## What to produce
Once you find the line in the listing below that contains "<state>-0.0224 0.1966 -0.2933", copy it and every following line exactly, stopping at the end.

## Information shown
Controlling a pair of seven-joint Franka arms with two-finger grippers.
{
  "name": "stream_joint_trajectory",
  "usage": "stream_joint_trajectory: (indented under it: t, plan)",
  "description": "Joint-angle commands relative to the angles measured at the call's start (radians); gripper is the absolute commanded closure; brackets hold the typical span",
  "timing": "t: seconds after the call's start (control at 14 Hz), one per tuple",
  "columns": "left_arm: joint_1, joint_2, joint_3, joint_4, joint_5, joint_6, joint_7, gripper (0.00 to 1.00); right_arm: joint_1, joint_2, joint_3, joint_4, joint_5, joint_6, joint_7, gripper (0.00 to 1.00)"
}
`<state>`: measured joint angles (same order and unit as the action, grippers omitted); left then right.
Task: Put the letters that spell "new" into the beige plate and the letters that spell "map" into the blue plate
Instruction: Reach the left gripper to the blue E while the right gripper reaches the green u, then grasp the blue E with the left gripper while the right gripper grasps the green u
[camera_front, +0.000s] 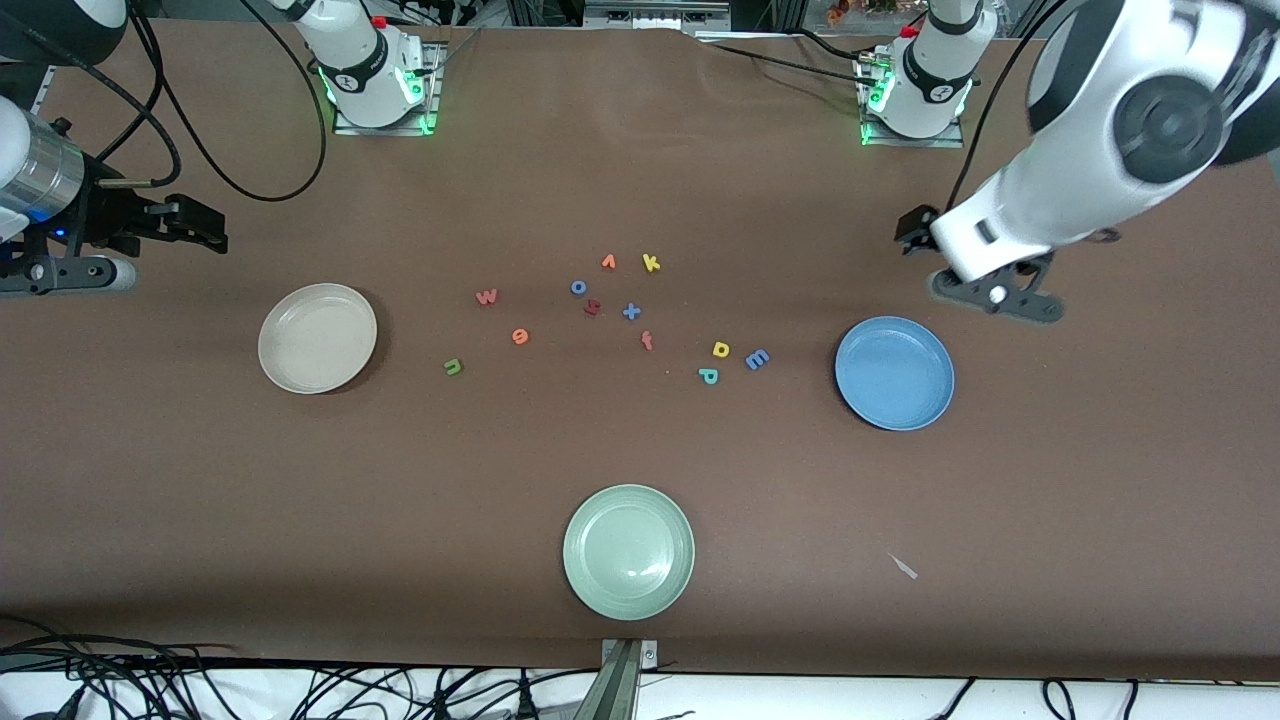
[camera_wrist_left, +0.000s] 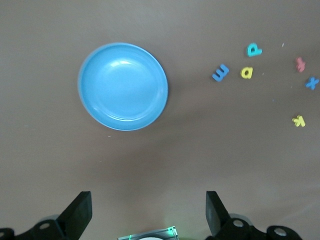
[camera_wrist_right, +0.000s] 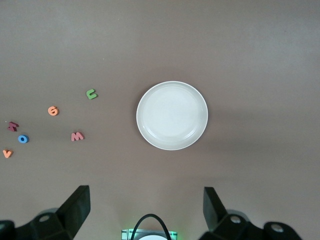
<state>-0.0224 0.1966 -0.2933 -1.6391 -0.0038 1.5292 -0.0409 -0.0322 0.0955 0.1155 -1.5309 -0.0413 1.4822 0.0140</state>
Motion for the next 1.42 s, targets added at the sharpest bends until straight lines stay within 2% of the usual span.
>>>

## Written response
<state>-0.0224 0.1966 -0.2933 -1.6391 -0.0038 1.5292 -0.0409 -0.0322 0.0955 0.1155 -1.5309 -0.0413 1.4822 0.0140</state>
Motion for the next 1.42 s, targets added at the sharpest bends until straight lines stay within 2% of the usual span.
>>>

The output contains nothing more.